I finally think of something to say. “Stack, I might not be thrilled with you, but I’m glad someone understands what’s going on with her, and yeah, you’re right, it’s not that different from the way the rest of us are. So thanks, it helps to know it’s really just interpersonal botflog.” I guess I’m coming down with a bad case of pilot or something, because I ask Wychee, “Cargo Wall 28, right?”
“Right. I don’t think she’ll have moved.”
Stack adds, “Just keep reminding her that she’s hungry.”
I consider baring my teeth at him, then realize my mouth is twitching trying not to laugh; bless her, Emerald does laugh, and then we all do. Finally Emerald says, “All right, bring her along, Susan. Try to be quick, because whether she needs to eat or not, you do.”

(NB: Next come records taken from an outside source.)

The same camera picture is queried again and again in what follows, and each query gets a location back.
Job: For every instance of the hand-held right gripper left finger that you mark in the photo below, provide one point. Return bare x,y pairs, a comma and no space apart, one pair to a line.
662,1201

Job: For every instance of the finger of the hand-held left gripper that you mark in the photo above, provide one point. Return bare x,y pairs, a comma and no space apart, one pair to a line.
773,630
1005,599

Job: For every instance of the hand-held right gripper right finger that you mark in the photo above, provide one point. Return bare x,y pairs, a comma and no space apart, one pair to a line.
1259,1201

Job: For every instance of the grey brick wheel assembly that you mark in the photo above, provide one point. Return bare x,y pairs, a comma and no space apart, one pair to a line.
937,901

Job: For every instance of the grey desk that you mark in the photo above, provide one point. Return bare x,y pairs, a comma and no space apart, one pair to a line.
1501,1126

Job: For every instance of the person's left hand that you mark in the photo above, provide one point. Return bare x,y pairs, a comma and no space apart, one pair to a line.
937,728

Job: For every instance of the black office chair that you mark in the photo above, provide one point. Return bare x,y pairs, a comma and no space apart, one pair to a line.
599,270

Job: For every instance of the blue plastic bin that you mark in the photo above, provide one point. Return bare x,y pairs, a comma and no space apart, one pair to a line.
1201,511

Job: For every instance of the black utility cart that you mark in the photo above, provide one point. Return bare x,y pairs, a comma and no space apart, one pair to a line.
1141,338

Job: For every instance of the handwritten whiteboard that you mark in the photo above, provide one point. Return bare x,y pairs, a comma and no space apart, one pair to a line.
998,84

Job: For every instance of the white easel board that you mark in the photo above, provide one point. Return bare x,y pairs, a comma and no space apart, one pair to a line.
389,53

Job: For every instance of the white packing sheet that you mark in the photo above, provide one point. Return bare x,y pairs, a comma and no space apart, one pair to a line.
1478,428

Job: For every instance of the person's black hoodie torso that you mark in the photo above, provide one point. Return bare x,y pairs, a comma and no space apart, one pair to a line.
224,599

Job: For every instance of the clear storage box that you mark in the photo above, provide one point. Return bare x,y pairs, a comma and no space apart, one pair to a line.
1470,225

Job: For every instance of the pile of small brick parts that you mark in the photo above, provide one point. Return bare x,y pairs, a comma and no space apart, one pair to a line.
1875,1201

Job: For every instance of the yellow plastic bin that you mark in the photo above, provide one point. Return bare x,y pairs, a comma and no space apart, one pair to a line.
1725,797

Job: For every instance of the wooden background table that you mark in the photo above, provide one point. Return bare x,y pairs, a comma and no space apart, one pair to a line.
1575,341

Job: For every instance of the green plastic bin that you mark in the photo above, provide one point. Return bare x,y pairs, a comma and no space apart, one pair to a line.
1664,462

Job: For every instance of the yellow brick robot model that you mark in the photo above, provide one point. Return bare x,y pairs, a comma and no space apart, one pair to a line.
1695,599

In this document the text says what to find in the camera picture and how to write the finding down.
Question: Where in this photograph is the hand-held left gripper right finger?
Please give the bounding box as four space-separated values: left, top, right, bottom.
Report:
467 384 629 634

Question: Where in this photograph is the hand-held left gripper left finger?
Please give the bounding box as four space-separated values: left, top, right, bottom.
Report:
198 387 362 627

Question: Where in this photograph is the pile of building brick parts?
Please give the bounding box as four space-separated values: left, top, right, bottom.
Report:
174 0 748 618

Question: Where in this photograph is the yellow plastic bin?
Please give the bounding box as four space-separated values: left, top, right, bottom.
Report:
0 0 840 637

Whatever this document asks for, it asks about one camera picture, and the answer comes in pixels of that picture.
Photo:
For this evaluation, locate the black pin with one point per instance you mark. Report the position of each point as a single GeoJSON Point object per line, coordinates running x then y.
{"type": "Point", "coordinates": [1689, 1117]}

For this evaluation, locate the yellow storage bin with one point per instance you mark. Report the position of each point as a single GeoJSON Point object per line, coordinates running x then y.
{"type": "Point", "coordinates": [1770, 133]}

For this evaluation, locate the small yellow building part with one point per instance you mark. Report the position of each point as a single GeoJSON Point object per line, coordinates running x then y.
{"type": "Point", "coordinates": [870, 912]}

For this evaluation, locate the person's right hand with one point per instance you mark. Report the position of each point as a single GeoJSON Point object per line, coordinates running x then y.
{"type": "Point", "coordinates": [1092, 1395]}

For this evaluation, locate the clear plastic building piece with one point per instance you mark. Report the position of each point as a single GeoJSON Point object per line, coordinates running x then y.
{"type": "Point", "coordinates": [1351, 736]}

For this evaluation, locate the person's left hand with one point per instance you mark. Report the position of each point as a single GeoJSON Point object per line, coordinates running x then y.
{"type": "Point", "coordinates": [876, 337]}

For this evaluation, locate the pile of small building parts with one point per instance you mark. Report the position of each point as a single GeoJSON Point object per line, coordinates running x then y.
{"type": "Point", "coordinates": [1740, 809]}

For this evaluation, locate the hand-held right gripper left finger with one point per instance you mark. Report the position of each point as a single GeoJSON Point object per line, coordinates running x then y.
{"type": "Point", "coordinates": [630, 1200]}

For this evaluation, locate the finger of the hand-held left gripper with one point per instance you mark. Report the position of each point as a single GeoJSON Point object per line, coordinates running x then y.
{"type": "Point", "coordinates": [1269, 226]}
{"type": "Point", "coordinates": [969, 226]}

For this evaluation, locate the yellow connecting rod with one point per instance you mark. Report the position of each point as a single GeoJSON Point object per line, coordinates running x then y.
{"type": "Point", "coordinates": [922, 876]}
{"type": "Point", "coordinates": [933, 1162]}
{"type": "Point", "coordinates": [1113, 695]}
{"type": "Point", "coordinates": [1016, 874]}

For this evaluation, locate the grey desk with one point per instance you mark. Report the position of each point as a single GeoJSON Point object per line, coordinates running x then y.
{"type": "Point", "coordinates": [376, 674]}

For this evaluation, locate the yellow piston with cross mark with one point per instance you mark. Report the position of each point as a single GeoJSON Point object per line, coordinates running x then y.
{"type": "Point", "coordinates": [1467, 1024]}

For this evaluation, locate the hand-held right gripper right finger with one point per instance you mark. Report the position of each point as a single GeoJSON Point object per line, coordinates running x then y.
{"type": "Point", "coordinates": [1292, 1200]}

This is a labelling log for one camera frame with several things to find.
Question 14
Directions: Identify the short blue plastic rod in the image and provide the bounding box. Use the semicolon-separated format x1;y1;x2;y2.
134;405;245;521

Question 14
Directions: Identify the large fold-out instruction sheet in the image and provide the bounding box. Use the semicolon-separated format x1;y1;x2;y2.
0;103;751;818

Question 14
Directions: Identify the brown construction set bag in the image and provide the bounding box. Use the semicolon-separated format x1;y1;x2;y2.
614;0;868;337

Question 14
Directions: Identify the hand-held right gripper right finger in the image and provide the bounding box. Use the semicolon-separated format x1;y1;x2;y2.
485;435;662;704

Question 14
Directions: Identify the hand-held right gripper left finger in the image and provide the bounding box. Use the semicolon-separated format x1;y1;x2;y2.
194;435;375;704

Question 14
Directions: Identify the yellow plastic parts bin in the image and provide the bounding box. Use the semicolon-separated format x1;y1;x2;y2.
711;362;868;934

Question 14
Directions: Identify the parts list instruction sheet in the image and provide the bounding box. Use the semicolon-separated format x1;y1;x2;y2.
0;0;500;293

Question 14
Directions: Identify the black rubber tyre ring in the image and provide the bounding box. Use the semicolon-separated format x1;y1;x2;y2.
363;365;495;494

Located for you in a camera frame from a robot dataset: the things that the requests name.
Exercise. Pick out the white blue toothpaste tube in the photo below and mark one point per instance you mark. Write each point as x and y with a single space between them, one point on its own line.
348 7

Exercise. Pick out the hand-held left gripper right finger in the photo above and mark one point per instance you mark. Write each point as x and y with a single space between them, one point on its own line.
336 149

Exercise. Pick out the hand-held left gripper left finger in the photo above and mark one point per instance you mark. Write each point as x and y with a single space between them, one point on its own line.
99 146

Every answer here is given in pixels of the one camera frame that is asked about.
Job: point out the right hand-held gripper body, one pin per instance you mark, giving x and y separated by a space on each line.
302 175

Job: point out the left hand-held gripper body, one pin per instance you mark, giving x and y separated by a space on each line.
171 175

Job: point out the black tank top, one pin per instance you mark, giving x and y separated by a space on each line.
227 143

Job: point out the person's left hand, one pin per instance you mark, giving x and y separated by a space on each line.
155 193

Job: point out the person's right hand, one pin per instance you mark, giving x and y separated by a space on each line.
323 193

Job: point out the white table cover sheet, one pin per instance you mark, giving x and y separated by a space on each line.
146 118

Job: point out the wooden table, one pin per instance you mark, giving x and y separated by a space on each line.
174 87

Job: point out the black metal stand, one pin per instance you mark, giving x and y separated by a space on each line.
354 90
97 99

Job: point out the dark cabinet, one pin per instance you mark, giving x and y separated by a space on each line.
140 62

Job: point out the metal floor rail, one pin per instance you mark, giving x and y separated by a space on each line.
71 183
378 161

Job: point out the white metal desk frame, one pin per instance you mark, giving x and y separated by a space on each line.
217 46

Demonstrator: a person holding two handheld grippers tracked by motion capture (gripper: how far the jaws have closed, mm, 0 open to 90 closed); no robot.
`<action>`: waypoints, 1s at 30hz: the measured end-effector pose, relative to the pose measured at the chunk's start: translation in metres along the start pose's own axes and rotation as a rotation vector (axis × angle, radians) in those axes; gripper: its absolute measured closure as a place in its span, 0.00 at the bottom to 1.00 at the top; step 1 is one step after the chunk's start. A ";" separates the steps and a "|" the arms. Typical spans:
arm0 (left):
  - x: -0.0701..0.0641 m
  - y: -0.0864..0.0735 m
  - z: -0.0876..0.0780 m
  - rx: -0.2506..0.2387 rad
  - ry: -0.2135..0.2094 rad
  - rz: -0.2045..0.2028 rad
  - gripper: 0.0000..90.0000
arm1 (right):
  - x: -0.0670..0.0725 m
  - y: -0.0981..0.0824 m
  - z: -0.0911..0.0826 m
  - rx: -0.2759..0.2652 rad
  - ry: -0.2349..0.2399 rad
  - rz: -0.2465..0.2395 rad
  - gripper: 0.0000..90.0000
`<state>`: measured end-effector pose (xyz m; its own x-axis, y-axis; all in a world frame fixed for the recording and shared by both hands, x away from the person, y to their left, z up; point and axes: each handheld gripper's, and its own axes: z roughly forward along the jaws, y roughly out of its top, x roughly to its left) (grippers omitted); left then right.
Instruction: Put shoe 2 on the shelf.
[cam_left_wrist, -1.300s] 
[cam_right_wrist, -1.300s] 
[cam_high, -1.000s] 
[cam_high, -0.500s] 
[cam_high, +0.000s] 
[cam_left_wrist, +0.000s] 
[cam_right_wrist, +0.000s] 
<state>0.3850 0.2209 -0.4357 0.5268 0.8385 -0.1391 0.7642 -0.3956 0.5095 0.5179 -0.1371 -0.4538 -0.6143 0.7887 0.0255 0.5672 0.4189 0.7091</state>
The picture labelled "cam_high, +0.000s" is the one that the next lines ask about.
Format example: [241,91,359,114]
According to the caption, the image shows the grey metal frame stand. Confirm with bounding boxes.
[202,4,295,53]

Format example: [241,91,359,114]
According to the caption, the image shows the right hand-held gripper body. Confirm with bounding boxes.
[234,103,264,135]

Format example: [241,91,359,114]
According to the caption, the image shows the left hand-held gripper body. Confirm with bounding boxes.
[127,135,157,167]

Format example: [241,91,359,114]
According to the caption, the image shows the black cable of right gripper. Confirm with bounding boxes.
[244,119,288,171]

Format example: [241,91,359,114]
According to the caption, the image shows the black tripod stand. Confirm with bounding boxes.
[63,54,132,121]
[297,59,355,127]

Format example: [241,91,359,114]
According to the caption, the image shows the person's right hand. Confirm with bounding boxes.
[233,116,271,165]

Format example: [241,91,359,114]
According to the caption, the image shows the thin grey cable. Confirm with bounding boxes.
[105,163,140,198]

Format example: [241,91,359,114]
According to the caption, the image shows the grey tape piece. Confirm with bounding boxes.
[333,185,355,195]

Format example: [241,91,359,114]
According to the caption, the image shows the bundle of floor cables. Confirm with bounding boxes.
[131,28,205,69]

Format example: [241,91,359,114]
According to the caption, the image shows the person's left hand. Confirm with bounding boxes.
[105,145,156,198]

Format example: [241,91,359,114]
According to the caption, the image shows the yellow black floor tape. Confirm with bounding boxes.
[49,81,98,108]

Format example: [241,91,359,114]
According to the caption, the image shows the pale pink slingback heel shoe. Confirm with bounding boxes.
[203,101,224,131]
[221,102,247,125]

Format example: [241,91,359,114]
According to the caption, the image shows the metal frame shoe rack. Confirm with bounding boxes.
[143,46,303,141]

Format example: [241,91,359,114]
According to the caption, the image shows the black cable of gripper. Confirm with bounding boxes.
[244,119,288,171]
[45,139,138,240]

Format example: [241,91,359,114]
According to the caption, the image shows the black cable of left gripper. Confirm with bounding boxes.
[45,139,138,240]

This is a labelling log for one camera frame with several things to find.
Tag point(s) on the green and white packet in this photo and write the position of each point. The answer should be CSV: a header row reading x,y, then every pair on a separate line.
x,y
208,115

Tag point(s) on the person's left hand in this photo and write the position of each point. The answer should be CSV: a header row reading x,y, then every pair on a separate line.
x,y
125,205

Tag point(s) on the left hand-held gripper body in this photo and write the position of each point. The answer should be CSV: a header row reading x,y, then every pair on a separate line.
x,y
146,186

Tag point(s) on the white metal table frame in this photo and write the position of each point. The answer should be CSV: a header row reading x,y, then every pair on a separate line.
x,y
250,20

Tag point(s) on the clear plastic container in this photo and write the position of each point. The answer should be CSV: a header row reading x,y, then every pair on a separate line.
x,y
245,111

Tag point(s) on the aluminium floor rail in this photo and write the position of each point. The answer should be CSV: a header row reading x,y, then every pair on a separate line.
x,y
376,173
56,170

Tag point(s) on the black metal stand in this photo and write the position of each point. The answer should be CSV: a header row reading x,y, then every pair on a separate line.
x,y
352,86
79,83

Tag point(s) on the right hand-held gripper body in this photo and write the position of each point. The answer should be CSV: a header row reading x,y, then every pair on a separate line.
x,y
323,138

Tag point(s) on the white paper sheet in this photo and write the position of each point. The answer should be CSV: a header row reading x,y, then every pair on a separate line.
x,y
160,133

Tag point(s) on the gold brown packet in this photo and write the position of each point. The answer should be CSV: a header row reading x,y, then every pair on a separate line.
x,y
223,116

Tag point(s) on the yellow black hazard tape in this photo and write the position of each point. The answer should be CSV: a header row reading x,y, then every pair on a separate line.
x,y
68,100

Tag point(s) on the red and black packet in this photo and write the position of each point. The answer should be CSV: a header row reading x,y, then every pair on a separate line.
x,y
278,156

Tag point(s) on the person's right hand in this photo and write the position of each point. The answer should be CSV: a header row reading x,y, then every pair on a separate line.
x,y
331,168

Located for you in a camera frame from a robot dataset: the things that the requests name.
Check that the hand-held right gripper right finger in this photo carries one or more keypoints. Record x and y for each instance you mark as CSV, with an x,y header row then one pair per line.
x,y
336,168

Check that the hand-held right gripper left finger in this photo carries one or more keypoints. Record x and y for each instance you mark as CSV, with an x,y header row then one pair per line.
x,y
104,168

“Right.” I just shoot up the coretube; I’d rather not be late for lunch and this might be difficult.
Marioschke’s face is red, her eyes are swollen, and there’s a damp spot under her nose. She is still sitting on the edge of Cargo Wall 28, letting her feet dangle, and watching the much-slower rotation of the stars past the window. The wreckage of the crew bubble and the intact iceball are now lost in the stars; the two lost and shattered iceballs barely form disks, not much bigger, though a lot brighter, than the Andromeda Nebula. In a few hours they’ll be entirely invisible.
She wipes her face. “The stars are all crazy. That has to be screwing up everything astrologically—”
This doesn’t seem like the time to do any science educating, so I just say, “Come down to the cockpit area and eat. You must be hungry.”
She drags one of her big flowy sleeves across her face and sighs; it must have been pretty tiring to play crazy to an empty cargo space for all this time. “How do we get there with the ship all wrecked, anyway?”
“We bounce along the cargo wall, then climb the coretube. The gravity changes a lot along the way, but it’s all very low, you won’t weigh more than 2 kilos the whole way.” (Actually, I think, I won’t weigh more than two, you won’t weigh more than three. I add to myself, Meow.) “You’ll see. It takes practically no muscle, and your balance will get better if you try.” I stand up, and when she follows me, she almost falls over the edge. I pull her back. “This way.”
If it were just me I’d take the cargo wall in three big bounces, but I try not to run ahead of her, so I sort of patter along, using my ankles to rock from heel to toe. She trails after me in slow, chaotic bounces, like a balloon being dragged behind a little kid.
At the coretube, I open the hatch and say, “All right, just kneel on the edge, facing out like this, lean back a little bit, grab a handhold, pull up, and grab the next one after.” I demonstrate, pulling myself about 5 meters up inside.
She isn’t following, so I go back. She’s sniffling; rather than kicking her, I try gentleness again. “Come on,” I say, climbing to be at the side of the hatch. “Sit down on the sill. You can do that.”
She sits, gripping the doorframe like she’s hanging her ass out of an airplane on Earth.
“Give me your hand. Turn it so your palm faces you.” I reach down with my left and take a firm grip with my right.
She does, and I say, “Now let me just lift you up, and your body will come around to face the right way.”
Marioschke shuts her eyes, and gasps when I pull her off her perch, so that she’s just hanging by my grip on her wrist. Her elbow untwists the half turn, facing her the right way. “Reach out with your other hand,” I say, “The handhold is right in front of you.”
She grabs it and hangs on for dear life.
“Now just let go of my hand and feel how easy it is to hold yourself up.” That takes a few seconds. “Now reach for the handhold above you and grab that.” Awkwardly, slowly, making F.B. look like an Olympic gymnast, she begins to climb. By the time we’re at the center of mass, she looks no worse than terrified.
She can’t make herself try to turn over with a handstand and has to do it like a little kid, walking her feet through her hands and turning around hand over hand. She’s almost there when she realizes that she can see half a kilometer in either direction, and could fall that far either way. She just freezes.
Talking her through climbing down is worse than talking her through climbing up, until there’s enough gravity to keep her pulled against the wall; then it’s easier. When we’re at the level of the aux cockpit, I drag her in through the hatch; works, but t’ain’t elegant, like Pop says in Mighty Hard Row.
By the time we’re there, Wychee is making that food sing and dance, and it all smells way too good. The little kitchen, off the same corridor as the cockpit, has its own independent stabilizer setup, “Which is good, because I’d rather not face the challenge of cooking on a sideways stove,” she explains.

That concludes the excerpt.